═══ Information given ═══

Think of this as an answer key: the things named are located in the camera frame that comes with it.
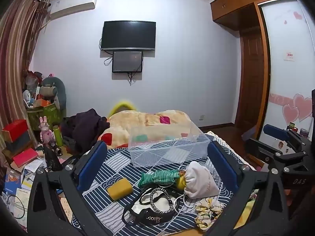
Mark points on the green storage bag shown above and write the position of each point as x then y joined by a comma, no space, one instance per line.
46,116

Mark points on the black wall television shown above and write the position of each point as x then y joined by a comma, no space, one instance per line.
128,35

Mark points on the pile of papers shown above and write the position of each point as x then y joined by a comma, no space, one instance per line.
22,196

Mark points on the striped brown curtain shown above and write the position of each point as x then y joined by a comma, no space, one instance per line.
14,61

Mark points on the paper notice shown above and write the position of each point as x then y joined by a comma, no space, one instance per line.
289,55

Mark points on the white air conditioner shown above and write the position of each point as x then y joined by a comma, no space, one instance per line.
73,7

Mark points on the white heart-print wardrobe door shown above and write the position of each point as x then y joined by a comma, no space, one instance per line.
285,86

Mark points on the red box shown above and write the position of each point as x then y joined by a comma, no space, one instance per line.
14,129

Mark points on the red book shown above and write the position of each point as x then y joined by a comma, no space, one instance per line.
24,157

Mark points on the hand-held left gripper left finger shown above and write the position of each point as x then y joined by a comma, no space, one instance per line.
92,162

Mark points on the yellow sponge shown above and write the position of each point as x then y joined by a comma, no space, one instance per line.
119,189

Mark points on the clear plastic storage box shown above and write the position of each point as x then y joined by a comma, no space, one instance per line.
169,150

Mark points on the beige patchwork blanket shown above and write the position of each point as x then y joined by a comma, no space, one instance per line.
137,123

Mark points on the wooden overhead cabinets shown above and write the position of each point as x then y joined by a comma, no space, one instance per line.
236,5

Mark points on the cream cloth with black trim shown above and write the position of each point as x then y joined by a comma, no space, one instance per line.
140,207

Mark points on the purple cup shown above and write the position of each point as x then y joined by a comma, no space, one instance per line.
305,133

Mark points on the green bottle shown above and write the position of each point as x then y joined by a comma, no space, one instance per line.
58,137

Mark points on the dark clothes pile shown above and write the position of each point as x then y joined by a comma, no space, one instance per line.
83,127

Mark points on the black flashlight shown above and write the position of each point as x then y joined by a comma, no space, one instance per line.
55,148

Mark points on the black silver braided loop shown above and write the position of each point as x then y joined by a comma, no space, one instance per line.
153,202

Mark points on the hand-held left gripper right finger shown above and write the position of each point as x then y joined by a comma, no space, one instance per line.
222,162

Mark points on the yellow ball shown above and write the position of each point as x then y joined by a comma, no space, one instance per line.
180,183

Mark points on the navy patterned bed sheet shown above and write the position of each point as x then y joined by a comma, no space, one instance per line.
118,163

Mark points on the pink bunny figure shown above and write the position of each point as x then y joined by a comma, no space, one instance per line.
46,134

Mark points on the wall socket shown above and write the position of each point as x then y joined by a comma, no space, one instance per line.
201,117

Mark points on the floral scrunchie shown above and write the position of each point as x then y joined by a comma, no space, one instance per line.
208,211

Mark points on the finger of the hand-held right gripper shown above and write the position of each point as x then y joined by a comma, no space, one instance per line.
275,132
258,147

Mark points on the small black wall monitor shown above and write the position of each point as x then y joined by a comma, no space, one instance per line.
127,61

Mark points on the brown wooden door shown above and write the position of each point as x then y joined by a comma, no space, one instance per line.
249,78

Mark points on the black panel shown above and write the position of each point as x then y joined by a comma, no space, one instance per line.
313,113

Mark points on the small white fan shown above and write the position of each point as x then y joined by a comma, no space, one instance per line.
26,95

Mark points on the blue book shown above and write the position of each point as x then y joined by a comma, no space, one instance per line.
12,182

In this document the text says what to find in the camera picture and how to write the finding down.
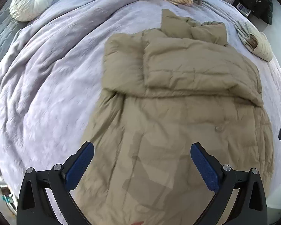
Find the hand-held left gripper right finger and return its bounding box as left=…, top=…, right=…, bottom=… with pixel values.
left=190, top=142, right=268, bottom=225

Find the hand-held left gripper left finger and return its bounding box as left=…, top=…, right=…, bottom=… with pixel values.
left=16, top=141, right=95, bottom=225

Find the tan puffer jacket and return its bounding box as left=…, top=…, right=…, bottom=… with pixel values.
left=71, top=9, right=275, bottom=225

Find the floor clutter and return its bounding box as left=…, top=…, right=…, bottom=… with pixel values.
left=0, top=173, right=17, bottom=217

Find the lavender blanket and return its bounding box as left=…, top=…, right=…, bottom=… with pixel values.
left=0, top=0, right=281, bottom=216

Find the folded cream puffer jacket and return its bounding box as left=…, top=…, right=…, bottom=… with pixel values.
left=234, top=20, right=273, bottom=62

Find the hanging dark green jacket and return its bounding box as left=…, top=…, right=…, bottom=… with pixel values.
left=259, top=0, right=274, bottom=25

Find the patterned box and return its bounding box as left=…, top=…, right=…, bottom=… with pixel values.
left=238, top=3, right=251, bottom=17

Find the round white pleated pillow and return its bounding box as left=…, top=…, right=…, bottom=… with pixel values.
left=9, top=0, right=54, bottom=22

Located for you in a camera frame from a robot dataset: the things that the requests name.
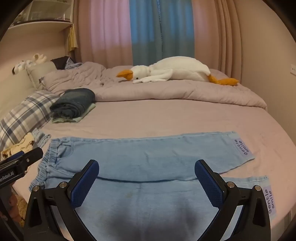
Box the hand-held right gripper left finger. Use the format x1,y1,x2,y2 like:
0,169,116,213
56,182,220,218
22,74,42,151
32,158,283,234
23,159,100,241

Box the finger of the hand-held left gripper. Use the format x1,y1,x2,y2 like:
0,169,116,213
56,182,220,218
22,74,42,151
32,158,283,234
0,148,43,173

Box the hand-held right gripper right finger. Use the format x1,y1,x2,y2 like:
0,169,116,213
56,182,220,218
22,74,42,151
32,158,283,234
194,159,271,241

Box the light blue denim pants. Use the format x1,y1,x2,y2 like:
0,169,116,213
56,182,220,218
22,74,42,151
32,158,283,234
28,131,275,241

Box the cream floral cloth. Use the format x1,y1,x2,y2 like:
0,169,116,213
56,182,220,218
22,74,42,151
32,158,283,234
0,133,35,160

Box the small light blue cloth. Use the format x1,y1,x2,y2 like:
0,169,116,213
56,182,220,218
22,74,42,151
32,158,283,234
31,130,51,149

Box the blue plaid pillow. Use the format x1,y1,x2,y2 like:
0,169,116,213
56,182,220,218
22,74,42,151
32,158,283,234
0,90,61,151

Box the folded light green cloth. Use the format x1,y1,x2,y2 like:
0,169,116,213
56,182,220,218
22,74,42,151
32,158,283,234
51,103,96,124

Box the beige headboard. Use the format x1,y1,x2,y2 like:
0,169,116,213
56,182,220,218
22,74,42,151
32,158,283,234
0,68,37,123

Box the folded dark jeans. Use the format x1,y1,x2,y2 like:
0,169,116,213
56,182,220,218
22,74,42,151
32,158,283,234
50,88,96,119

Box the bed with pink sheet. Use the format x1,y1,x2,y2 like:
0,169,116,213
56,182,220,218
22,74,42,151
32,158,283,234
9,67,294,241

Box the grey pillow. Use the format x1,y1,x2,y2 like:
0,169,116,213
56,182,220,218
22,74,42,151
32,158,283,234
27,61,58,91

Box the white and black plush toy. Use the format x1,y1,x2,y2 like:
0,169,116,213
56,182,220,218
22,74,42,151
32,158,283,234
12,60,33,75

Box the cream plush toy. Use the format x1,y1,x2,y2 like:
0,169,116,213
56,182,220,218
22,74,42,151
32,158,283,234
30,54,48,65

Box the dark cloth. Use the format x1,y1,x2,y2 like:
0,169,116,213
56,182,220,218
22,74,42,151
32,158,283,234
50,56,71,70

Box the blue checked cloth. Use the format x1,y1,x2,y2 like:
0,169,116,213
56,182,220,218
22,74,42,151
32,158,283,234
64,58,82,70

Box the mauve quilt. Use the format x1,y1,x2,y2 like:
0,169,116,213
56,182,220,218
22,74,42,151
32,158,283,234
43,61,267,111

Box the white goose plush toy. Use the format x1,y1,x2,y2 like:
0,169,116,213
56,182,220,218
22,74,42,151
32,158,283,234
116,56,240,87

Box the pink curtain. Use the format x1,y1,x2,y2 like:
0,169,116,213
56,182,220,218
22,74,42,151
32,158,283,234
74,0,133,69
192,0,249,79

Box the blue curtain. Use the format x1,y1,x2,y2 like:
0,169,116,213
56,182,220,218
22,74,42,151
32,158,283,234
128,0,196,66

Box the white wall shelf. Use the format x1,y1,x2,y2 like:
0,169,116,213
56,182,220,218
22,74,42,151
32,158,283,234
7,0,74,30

═══

Above are the records; copy from them only the lines starting at the one containing "Find the hanging" and ending at the one containing "Box the folded dark", exactly and without pictures.

## Solution to this problem
Find the hanging dark green jacket and return its bounding box as left=…, top=…, right=…, bottom=… with pixel values.
left=259, top=0, right=274, bottom=25

Find the patterned box and return its bounding box as left=…, top=…, right=…, bottom=… with pixel values.
left=238, top=3, right=251, bottom=17

Find the round white pleated pillow and return its bounding box as left=…, top=…, right=…, bottom=… with pixel values.
left=9, top=0, right=54, bottom=22

Located for you in a camera frame from a robot dataset: the things that the requests name.
Box the hand-held right gripper left finger. Use the format x1,y1,x2,y2 like:
0,169,116,213
56,182,220,218
22,74,42,151
32,158,283,234
23,159,100,241

Box the finger of the hand-held left gripper. Use the format x1,y1,x2,y2 like:
0,169,116,213
56,182,220,218
22,74,42,151
32,158,283,234
0,148,43,173

Box the hand-held right gripper right finger. Use the format x1,y1,x2,y2 like:
0,169,116,213
56,182,220,218
22,74,42,151
32,158,283,234
194,159,271,241

Box the light blue denim pants. Use the format x1,y1,x2,y2 like:
0,169,116,213
56,182,220,218
22,74,42,151
32,158,283,234
28,131,275,241

Box the cream floral cloth. Use the format x1,y1,x2,y2 like:
0,169,116,213
56,182,220,218
22,74,42,151
32,158,283,234
0,133,35,160

Box the small light blue cloth. Use the format x1,y1,x2,y2 like:
0,169,116,213
56,182,220,218
22,74,42,151
32,158,283,234
31,130,51,149

Box the blue plaid pillow. Use the format x1,y1,x2,y2 like:
0,169,116,213
56,182,220,218
22,74,42,151
32,158,283,234
0,90,61,151

Box the folded light green cloth. Use the format x1,y1,x2,y2 like:
0,169,116,213
56,182,220,218
22,74,42,151
32,158,283,234
51,103,96,124

Box the beige headboard. Use the format x1,y1,x2,y2 like:
0,169,116,213
56,182,220,218
22,74,42,151
32,158,283,234
0,68,37,123

Box the folded dark jeans. Use the format x1,y1,x2,y2 like:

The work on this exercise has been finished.